Inference Server Release 18.06 Beta

The NVIDIA container image of the Inference Server, release 18.06, is available as a beta release.

Contents of the Inference Server

This container image contains the Inference Server executable in /opt/inference_server.

The container also includes the following:

Driver Requirements

Release 18.06 is based on CUDA 9, which requires NVIDIA Driver release 384.xx.

Key Features and Enhancements

This Inference Server release includes the following key features and enhancements.
  • The Inference Server container image version 18.06 is based on NVIDIA Inference Server 0.3.0 beta, TensorFlow 1.8.0, and Caffe2 0.8.1.
  • Support added for Caffe2 NetDef models.
  • Support added for CPU-only servers in addition to servers that have one or more GPUs.
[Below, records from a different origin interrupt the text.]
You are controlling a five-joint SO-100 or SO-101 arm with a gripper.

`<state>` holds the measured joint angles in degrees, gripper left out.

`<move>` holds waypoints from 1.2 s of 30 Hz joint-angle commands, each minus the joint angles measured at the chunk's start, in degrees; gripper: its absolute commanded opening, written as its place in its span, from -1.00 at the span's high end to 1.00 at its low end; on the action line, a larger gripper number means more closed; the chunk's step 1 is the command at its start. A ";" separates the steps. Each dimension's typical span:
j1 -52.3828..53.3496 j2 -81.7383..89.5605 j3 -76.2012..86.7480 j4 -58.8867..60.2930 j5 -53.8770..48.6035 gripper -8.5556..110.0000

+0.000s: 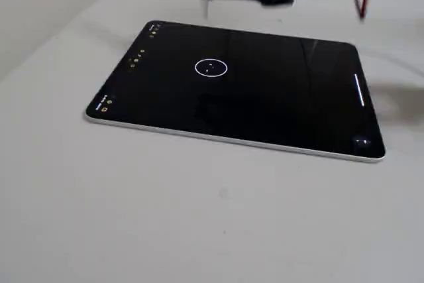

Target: Draw 2 dots in a circle representing the eyes of a stickman

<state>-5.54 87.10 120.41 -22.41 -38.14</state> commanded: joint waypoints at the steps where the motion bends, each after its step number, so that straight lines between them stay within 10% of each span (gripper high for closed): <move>1: 1.41 16.44 -9.40 26.89 18.19 0.86; 18: -4.13 74.00 8.88 74.09 28.74 0.86; 36: 1.58 103.36 36.04 89.21 31.90 0.86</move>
<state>-6.42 188.35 153.28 65.21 -9.49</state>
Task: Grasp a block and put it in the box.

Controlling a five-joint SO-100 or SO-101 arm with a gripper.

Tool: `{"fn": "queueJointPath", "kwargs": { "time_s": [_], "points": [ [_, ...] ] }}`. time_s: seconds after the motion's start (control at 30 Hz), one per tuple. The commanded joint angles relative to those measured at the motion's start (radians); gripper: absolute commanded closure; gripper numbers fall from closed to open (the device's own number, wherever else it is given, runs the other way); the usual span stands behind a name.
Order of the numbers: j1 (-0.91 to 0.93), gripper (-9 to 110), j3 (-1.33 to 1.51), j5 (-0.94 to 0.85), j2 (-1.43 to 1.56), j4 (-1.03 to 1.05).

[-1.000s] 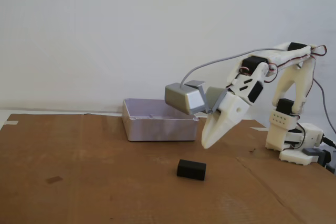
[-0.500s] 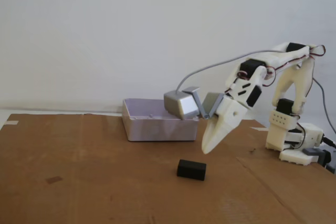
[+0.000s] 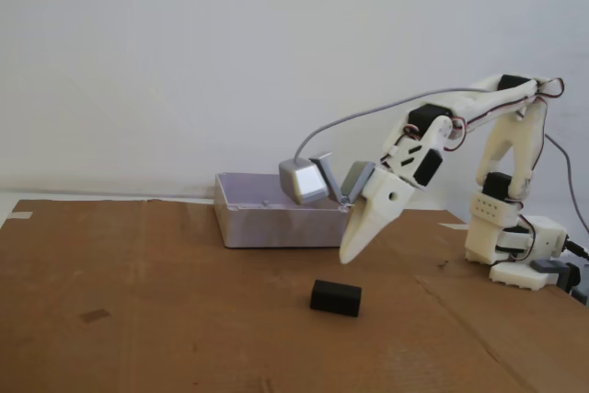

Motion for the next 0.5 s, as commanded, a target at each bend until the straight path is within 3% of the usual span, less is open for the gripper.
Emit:
{"fn": "queueJointPath", "kwargs": {
  "time_s": [0.0,0.47],
  "points": [
    [0.023,101,-0.112,-0.005,0.026,-0.043],
    [0.017,97,-0.104,-0.005,0.026,-0.041]
  ]
}}
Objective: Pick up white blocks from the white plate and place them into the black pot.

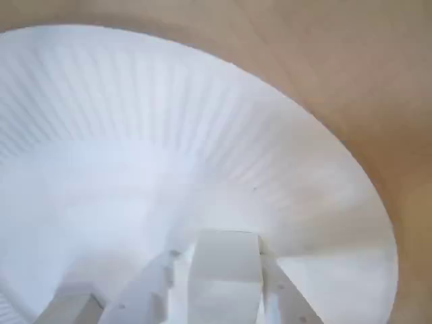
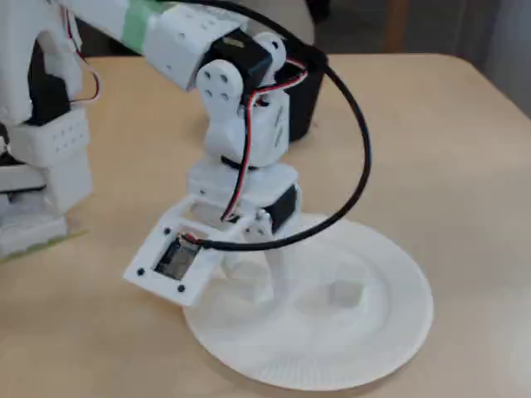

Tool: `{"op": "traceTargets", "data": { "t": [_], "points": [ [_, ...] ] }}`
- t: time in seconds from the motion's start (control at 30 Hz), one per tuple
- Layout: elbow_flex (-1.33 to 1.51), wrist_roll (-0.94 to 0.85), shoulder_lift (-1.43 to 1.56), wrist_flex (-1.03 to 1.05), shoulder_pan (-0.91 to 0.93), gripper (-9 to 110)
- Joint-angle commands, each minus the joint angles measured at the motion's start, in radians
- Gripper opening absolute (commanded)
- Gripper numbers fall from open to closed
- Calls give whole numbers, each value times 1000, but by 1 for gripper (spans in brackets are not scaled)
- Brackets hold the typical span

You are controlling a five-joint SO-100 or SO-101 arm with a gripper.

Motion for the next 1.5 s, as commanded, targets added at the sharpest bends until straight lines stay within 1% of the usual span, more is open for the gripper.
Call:
{"op": "traceTargets", "data": {
  "t": [0.0, 0.1, 0.2, 0.4, 0.53, 0.6, 0.7, 0.87, 1.0, 1.2, 1.47],
  "points": [
    [-28, 29, -6, -43, -14, -2],
    [-35, 23, 9, -60, -14, -2],
    [-38, 29, 84, -95, -18, -2],
    [-34, 158, 377, -221, -109, -2],
    [-34, 258, 565, -267, -282, -2],
    [-31, 296, 640, -273, -402, -2],
    [-28, 298, 718, -291, -606, -2],
    [2, 202, 738, -291, -902, -2],
    [63, 140, 726, -293, -1026, -2],
    [78, 89, 635, -282, -1131, -2],
    [67, 58, 557, -261, -1144, -2]
  ]
}}
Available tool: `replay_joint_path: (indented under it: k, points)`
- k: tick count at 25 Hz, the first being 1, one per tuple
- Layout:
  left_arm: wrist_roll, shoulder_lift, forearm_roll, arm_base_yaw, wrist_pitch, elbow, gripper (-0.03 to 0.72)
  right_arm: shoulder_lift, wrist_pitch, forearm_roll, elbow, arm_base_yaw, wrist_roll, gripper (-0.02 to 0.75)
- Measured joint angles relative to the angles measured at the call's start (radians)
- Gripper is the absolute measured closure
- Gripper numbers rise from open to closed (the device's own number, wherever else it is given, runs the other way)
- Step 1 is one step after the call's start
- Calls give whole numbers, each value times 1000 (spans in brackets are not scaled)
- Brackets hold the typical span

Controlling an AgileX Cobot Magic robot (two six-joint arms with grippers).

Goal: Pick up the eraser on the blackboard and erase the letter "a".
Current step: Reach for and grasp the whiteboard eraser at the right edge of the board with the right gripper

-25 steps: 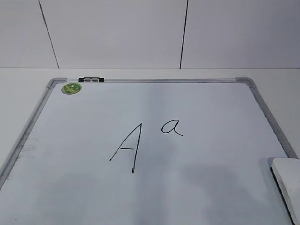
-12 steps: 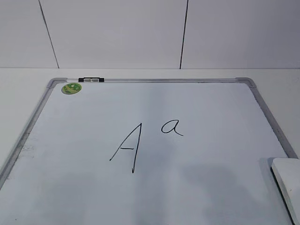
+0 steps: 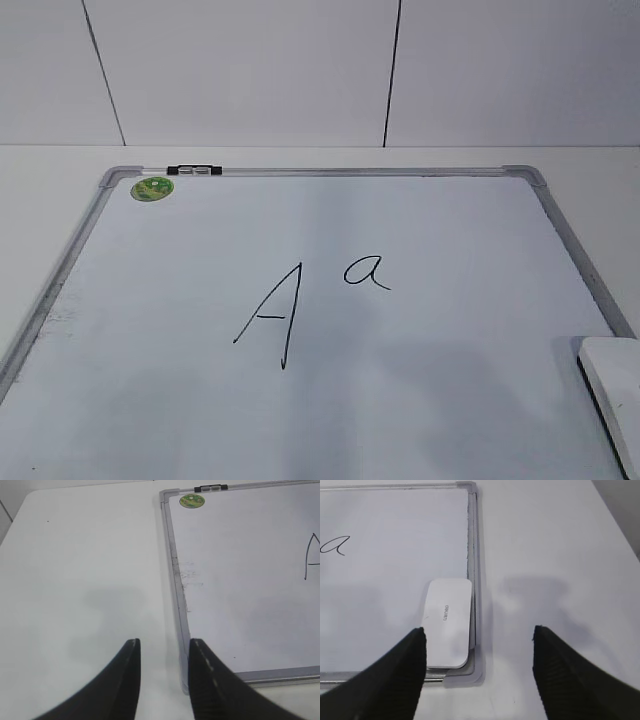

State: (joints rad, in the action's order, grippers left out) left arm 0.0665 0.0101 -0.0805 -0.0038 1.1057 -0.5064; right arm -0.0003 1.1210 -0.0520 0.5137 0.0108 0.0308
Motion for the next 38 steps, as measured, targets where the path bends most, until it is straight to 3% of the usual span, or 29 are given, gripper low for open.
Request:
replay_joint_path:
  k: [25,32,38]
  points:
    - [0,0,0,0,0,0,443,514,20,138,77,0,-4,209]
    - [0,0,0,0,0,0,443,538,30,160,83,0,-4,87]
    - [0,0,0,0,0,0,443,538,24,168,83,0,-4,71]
The Inference Server can simultaneously use both CPUs and GPUs for inferencing.
  • Logging format and control is unified across all inferencing backends: TensorFlow, TensorRT, and Caffe2.
  • Gracefully exits upon receiving SIGTERM or SIGINT. Any in-flight inferences are allowed to complete before exiting, subject to a timeout.
  • Server status is enhanced to report the readiness and availability of the server and of each model (and model version).
  • Ubuntu 16.04 with May 2018 updates

Known Issues

This is a beta release of the Inference Server. All features are expected to be available, however, some aspects of functionality and performance will likely be limited compared to a non-beta release.